**Your task:** Beginning with the line that holds "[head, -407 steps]", copy every remaining line of the listing below exactly, and leave the pictures out.

**Source data:**
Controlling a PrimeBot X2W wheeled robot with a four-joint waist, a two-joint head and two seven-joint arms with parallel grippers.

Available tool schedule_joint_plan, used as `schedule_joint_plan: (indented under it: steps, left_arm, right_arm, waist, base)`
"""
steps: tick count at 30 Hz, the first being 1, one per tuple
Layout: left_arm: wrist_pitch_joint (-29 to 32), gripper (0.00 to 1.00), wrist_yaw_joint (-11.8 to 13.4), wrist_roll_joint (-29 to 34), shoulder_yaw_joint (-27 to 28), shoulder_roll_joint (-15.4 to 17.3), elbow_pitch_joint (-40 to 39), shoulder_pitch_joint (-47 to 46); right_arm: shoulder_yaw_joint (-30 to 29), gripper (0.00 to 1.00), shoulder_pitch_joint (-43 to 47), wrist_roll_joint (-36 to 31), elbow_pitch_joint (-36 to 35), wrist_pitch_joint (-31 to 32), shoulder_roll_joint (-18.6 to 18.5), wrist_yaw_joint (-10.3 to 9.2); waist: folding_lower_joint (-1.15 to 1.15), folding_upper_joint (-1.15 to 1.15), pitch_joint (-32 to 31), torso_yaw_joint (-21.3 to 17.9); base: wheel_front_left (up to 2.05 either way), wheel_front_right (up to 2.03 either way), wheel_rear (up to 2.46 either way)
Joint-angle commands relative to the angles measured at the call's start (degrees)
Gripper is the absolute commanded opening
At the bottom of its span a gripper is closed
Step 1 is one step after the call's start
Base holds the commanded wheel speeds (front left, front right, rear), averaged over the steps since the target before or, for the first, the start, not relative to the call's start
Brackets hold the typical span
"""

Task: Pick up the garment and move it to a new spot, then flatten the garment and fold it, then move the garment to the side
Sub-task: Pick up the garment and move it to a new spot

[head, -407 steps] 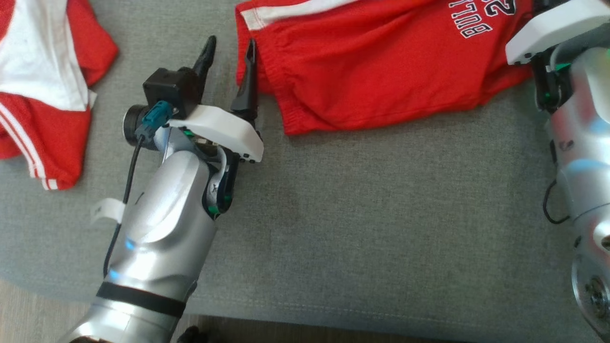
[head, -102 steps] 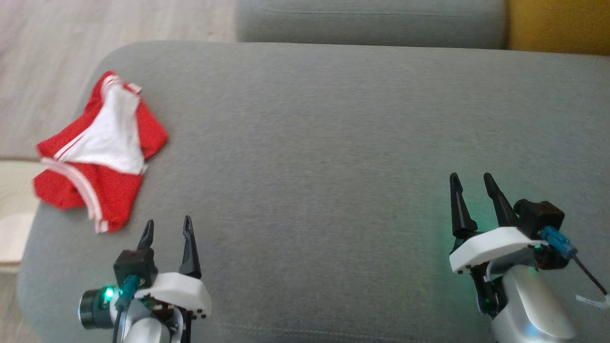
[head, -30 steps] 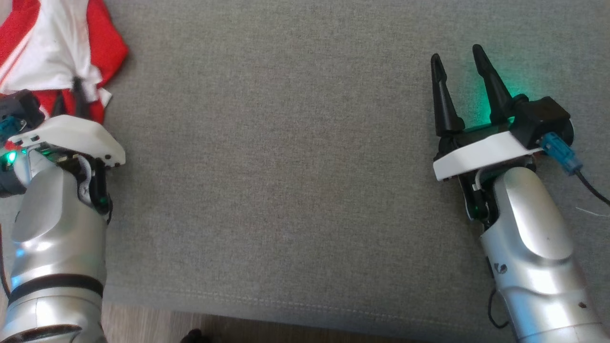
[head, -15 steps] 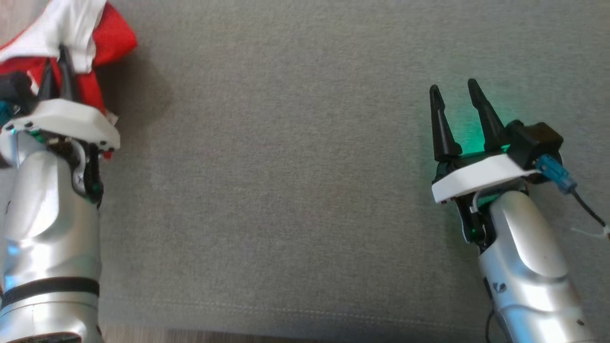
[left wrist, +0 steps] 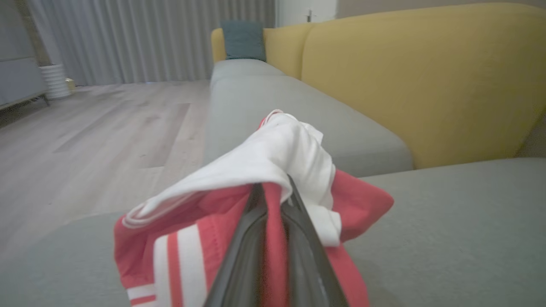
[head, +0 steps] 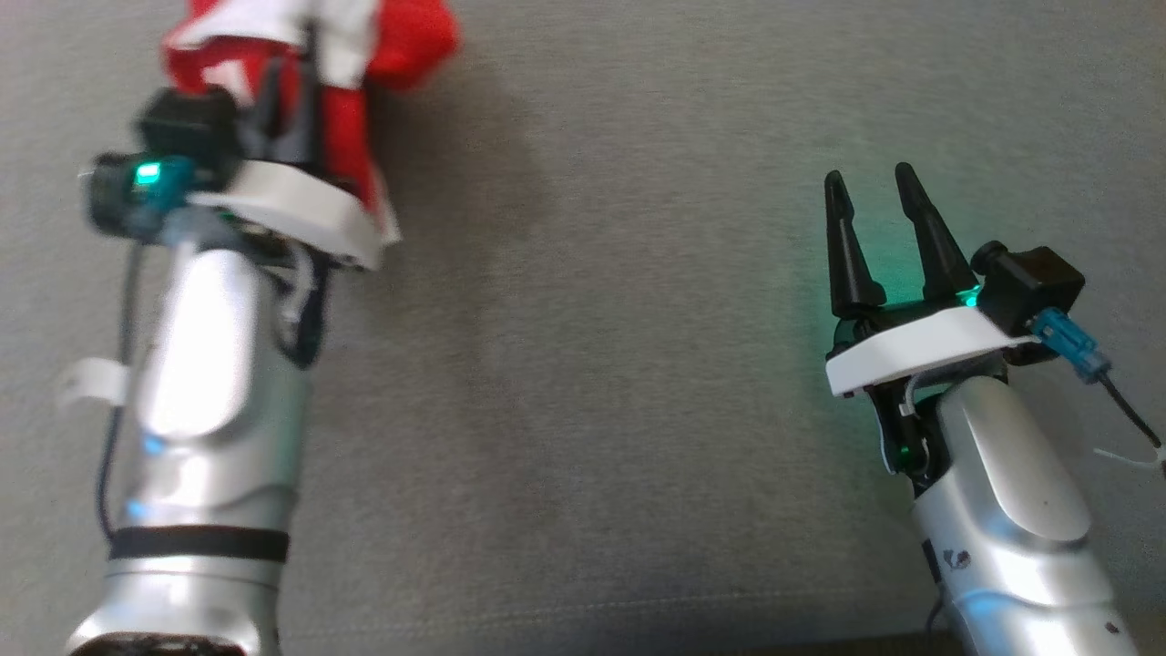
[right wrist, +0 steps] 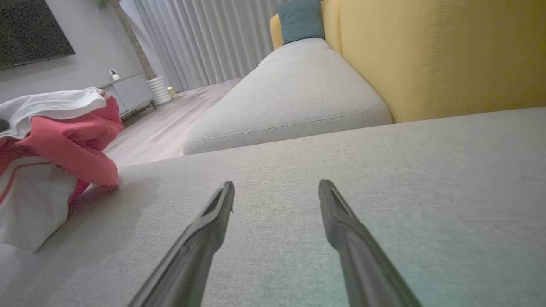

**Exercise answer:**
[head, -407 steps] 
[head, -102 steps] 
[head, -30 steps] 
[head, -15 steps] 
[left wrist, +0 steps] 
[head, +0 steps] 
[right wrist, +0 steps] 

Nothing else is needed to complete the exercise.